* What is expected:
Write out the listing below from the line containing "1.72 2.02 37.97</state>" to its last line, unaltered, ends included.

· · ·

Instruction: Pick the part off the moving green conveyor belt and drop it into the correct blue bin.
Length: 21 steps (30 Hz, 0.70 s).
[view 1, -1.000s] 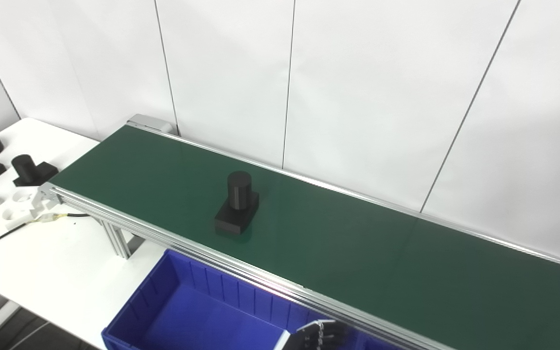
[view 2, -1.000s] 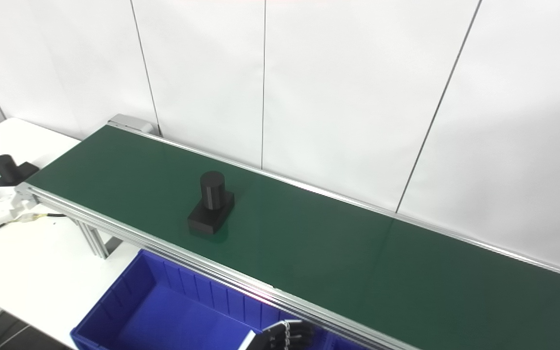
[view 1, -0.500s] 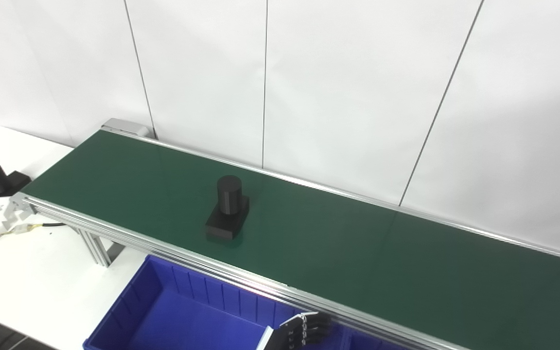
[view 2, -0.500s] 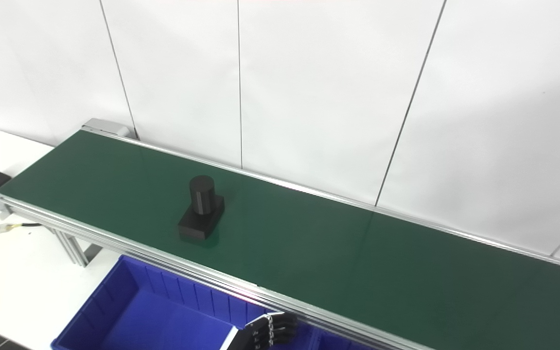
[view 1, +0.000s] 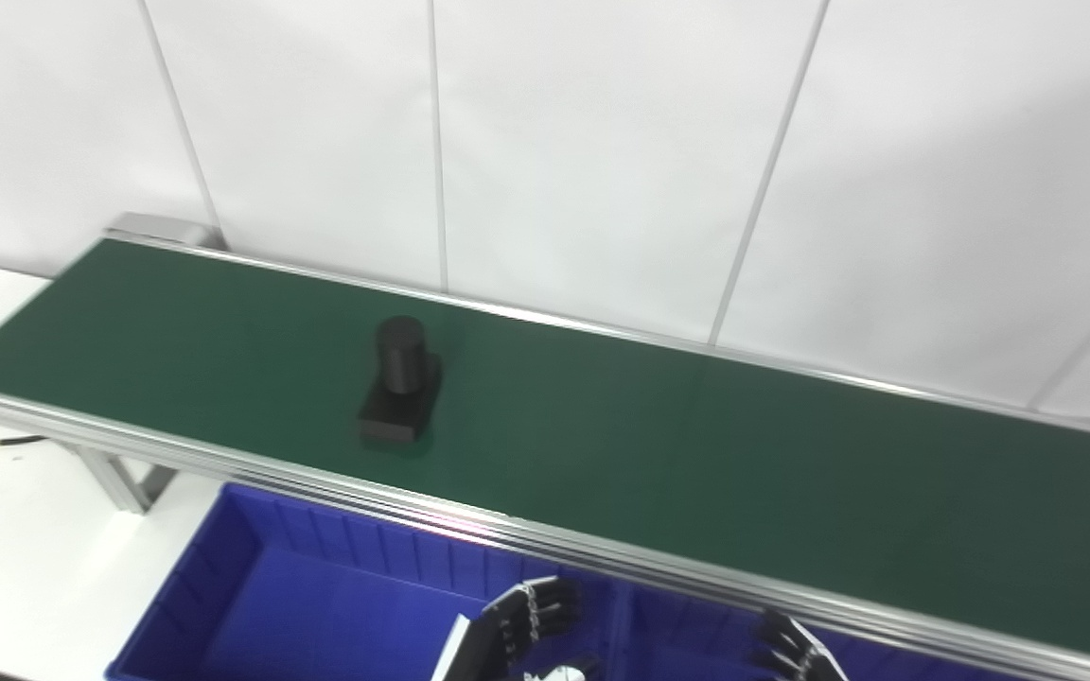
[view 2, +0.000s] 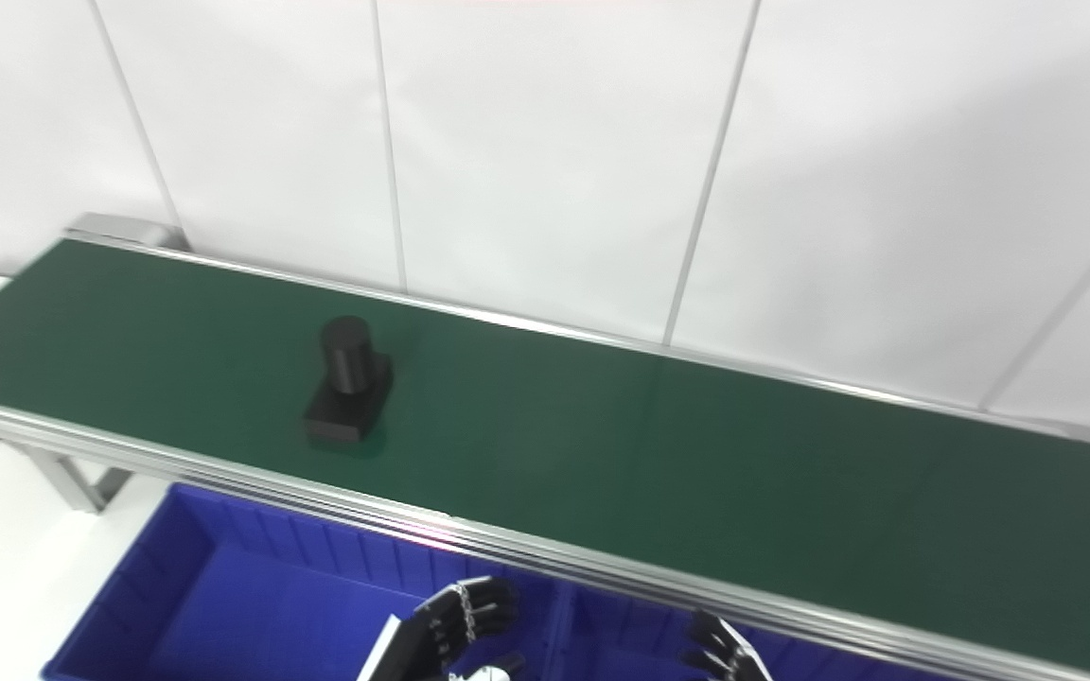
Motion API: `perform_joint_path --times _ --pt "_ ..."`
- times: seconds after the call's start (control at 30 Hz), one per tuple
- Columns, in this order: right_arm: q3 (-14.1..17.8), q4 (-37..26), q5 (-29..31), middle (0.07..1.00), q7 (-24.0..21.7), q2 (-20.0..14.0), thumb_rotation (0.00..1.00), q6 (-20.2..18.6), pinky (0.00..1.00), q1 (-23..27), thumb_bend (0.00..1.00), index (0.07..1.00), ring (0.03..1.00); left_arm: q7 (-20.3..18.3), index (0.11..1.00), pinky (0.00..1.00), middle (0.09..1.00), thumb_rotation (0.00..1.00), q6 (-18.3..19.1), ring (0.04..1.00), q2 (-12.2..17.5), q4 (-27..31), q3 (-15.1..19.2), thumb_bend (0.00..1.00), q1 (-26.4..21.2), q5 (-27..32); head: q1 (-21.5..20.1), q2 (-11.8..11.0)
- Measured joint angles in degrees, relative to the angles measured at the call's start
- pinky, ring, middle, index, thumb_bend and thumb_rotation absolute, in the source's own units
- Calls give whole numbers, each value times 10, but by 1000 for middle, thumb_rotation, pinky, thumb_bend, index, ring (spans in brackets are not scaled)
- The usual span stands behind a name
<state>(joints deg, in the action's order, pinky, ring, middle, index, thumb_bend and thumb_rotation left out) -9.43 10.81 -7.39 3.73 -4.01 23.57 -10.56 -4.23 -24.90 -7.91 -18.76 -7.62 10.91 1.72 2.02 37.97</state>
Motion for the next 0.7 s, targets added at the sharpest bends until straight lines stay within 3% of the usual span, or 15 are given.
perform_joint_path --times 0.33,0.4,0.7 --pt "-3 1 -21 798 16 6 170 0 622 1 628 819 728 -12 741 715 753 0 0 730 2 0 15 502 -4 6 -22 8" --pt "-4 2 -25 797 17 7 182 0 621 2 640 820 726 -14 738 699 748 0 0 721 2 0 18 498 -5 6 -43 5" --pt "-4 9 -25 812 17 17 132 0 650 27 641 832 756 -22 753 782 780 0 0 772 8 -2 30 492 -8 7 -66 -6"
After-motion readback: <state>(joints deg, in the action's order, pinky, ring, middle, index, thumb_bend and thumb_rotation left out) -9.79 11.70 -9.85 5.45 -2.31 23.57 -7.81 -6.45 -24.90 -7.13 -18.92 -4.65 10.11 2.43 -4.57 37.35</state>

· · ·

* Reply:
<state>(joints deg, in the action's order, pinky, ring, middle, index, thumb_bend and thumb_rotation left out) -9.43 10.81 -7.39 3.73 -4.01 23.57 -10.56 -4.23 -24.90 -7.91 -18.76 -7.62 10.91 1.72 2.02 37.97</state>
Motion for the next 0.7 s, targets added at the sharpest bends until straight lines stay within 3% of the usual span, or 15 are given.
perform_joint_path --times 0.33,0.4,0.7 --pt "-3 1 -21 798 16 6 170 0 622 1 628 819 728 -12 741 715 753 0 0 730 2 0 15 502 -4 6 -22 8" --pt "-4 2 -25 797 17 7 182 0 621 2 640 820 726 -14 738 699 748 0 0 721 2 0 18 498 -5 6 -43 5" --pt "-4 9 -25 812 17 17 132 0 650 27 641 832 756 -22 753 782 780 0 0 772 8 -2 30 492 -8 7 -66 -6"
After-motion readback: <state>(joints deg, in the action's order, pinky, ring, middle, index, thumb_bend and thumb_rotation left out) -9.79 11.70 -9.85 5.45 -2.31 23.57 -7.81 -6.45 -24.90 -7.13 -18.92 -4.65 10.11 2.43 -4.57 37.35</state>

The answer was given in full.